To create a cooperative solution that every party would commit to from beginning to end, the proposed arrangement must remain optimal throughout the period of question. This is a ’classic’ game-theoretic problem. Time-consistency means that if one renegotiates the agreement at any intermediate instant of time, assuming that cooperation has prevailed from initial date till that instant, then one would obtain the same outcome. The notion of time-consistency in cooperative differential games was introduced in the paper (Petrosyan, 1993). Differential games provide an effective tool to study pollution control problems and to analyze the interactions between the participant’s strategic behaviors and dynamic evolution of pollution.

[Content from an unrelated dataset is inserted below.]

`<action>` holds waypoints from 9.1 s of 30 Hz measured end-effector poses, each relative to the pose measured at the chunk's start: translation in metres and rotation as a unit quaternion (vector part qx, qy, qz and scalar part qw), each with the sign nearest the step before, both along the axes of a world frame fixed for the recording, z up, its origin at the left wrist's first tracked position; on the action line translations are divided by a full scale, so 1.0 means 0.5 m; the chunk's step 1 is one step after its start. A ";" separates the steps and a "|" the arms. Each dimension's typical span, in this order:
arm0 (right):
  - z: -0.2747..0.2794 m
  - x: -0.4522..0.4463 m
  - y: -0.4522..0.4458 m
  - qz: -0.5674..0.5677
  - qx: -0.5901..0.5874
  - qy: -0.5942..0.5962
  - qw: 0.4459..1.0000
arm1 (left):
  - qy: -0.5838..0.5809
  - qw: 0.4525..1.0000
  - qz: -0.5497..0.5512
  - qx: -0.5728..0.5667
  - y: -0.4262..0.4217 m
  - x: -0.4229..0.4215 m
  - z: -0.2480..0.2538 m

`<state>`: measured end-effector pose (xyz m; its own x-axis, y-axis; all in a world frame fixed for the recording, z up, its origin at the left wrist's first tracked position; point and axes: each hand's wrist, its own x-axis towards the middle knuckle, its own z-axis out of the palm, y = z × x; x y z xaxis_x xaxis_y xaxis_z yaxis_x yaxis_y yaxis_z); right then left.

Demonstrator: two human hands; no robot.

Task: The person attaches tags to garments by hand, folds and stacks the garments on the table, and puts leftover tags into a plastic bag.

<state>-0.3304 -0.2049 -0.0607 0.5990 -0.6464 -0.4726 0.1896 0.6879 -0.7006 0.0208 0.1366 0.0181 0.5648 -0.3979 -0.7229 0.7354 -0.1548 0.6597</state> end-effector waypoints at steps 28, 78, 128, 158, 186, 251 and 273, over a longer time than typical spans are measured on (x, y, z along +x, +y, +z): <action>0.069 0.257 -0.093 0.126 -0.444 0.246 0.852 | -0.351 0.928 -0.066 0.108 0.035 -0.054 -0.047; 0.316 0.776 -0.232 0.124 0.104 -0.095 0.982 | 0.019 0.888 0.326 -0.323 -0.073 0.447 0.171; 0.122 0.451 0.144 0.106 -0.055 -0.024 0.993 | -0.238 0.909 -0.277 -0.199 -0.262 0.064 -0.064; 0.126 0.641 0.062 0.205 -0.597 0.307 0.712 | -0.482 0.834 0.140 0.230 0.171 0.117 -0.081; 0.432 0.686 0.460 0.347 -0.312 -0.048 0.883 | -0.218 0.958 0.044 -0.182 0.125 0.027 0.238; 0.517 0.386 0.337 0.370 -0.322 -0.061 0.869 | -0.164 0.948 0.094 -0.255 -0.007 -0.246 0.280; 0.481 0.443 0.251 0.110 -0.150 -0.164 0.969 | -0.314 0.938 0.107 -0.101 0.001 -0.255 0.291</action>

In this paper a model of pollution cost reduction is considered. Earlier the problem of global warming was considered by many authors (Dockner et al., 2000, Hau-rie and Zaccour, 1995, Kajtala and Pohjola, 1995). This model was introduced in the paper (Petrosyan and Zaccour, 2003). Firstly it was used in discontinuous time (Germain et al., 1998). The approach of this paper is different. The more general coalitional setting is considered, when not only the grand coalition, but also a coalitional partition of players can be formed. This kind of approach was not considered before when the process was modeled as differential game because of principle difficulties connected with the construction of solution. Coalitional values for static games have been studied in a series of papers (Bloch, 1966, Owen, 1997). In a recent contribution, it was proposed a characterization of the Owen value for static games under transferable utility (Albizur and Zarzuelo, 2004). The coalitional value for static simultaneous games with transferable payoffs was defined by generalizing the Shapley value to a coalitional framework (Owen, 1997). In particular, the coalitional value was defined by applying the Shapley value first to the coalition partition and then to the cooperative games played inside the resulting coalitions. This approach assumed that coalitions in the first level can cooperate (as players) and form the grand coalition. The game played with coalition partitioning becomes a cooperative one with a specially defined characteristic function: The Shapley value computed for this characteristic function is then the Shapley-Owen value for the game.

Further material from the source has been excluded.